Among the entries below, how many lines hold the word "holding"? Reply with the number only.

□ □ □ □ □ □ □

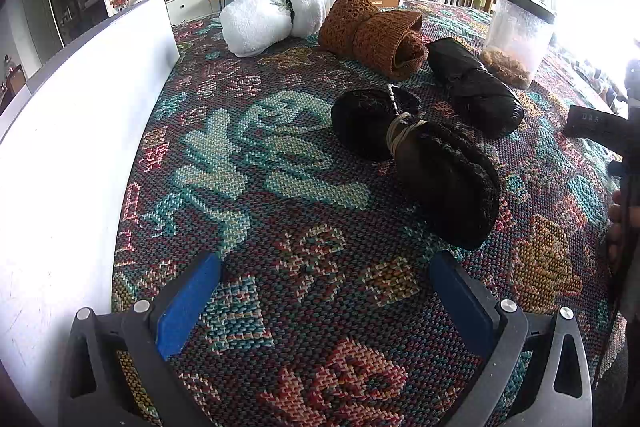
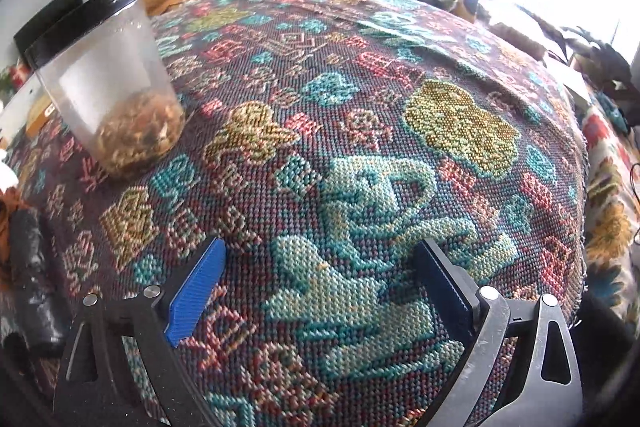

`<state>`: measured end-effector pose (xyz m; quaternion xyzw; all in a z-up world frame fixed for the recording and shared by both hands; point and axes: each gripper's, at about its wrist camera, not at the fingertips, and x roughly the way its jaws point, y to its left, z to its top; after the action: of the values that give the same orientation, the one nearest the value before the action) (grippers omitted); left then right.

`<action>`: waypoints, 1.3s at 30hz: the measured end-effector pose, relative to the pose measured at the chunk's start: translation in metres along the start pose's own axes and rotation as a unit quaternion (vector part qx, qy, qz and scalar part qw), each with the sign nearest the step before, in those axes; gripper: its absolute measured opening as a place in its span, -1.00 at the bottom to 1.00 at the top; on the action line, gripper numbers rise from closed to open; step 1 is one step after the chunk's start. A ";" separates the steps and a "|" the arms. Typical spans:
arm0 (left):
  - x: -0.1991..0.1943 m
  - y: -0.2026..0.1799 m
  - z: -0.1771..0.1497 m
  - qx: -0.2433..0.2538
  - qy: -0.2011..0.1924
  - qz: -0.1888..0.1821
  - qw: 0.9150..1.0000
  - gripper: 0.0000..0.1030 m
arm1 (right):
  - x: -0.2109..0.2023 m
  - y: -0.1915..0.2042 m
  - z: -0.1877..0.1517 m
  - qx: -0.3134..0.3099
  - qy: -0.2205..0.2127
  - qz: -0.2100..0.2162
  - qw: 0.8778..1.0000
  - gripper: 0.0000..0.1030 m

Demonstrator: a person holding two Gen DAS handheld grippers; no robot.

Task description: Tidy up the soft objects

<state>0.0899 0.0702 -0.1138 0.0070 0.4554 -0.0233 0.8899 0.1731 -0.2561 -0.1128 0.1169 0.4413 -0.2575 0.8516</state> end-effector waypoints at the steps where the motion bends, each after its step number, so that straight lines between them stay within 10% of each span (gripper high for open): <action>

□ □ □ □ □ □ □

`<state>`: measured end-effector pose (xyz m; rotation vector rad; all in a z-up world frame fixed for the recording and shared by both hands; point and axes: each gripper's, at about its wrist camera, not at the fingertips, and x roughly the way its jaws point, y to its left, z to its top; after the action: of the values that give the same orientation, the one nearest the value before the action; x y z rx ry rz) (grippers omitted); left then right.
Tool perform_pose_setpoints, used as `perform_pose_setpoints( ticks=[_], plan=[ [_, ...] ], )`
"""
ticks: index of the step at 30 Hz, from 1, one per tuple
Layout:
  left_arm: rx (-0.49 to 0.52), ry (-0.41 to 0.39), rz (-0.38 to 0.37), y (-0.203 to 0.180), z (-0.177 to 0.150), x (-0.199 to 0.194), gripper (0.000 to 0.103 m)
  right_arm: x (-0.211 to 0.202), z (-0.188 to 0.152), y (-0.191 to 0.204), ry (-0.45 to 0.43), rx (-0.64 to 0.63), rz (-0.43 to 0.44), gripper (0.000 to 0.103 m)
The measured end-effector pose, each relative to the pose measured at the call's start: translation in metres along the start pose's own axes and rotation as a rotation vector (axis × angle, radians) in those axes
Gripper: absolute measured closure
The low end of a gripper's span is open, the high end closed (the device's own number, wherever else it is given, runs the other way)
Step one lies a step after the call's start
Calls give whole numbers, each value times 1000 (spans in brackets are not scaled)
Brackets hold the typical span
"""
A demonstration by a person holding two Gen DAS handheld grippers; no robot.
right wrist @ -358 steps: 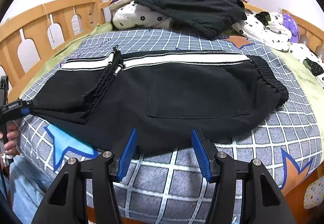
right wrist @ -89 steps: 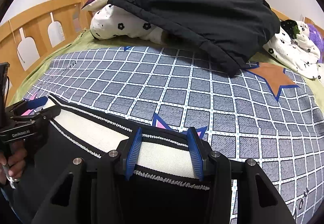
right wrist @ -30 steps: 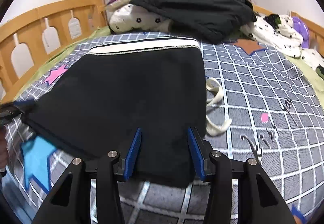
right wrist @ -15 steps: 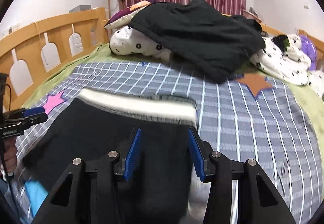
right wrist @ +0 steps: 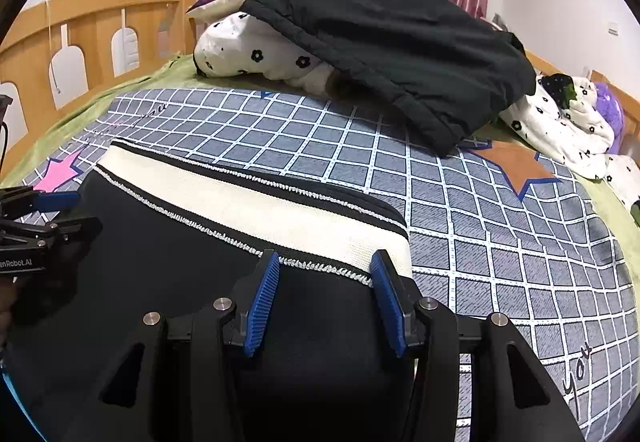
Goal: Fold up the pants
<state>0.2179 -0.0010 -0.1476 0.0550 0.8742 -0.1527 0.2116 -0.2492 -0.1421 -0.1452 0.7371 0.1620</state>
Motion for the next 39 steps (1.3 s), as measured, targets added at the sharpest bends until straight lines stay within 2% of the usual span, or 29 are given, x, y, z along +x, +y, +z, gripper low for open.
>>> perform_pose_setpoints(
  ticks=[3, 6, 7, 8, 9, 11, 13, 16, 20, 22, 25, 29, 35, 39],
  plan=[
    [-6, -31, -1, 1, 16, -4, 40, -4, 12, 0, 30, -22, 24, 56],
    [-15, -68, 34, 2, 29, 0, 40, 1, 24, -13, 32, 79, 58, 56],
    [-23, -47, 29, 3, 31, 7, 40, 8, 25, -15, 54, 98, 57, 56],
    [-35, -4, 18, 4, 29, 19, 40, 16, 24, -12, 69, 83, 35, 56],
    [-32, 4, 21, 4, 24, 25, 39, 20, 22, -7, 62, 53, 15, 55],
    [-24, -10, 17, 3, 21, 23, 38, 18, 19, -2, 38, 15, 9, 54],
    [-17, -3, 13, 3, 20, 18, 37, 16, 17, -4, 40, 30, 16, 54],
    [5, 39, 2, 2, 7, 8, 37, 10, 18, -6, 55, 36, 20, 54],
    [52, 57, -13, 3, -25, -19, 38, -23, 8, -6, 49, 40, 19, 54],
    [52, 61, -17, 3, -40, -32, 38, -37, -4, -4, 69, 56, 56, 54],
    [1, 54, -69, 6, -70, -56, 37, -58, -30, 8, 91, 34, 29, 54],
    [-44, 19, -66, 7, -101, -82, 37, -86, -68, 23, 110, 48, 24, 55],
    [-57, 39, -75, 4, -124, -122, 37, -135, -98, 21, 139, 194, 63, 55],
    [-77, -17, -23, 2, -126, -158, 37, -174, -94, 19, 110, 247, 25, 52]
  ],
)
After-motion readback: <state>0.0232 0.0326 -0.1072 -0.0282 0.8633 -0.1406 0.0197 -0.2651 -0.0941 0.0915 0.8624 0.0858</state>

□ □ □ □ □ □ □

* [Answer section]: 2